For each line in the data that includes "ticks", make a copy.

————————

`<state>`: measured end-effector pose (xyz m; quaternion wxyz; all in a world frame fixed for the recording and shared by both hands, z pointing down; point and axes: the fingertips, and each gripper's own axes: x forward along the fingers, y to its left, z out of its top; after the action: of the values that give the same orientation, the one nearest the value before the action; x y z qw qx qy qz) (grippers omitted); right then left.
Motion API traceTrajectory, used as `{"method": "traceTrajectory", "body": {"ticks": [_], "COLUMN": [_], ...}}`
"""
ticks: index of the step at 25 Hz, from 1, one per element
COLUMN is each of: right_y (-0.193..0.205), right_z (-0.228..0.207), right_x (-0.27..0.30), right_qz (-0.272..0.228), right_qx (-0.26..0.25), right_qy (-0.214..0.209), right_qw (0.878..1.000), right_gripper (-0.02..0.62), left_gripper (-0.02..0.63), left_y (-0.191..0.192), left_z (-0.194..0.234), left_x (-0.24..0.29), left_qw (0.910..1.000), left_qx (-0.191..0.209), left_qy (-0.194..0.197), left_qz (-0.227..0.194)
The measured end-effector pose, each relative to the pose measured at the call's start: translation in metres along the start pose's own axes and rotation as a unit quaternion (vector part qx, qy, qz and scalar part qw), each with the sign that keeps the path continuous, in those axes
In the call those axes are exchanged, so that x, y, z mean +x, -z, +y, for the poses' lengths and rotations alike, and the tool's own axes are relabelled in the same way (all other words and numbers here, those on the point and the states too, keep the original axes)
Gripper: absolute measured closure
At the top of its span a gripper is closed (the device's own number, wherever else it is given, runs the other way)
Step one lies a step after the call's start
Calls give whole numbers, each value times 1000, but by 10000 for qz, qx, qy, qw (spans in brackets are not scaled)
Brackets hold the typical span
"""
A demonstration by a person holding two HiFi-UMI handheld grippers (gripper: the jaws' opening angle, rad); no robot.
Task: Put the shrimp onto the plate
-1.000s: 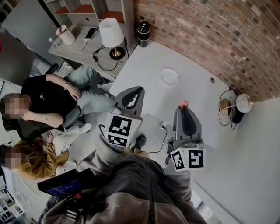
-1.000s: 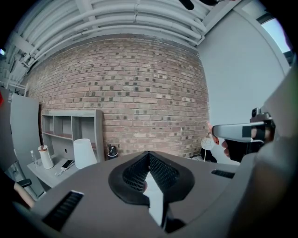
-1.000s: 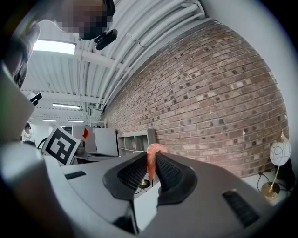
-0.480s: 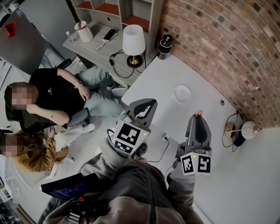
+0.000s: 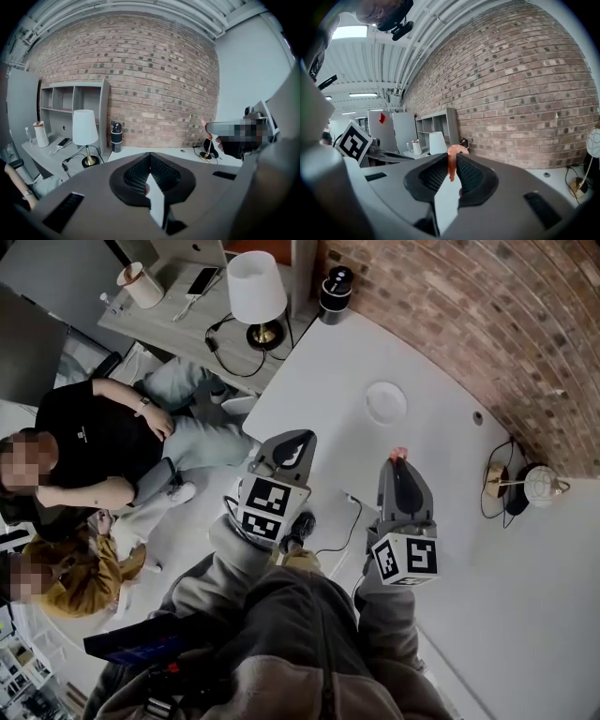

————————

--- Task response ---
Motion API traceTrajectory, used as `{"method": "traceTrajectory", "body": {"ticks": [_], "COLUMN": [_], ...}}`
ticks: index of the step at 25 Hz, from 1, one per element

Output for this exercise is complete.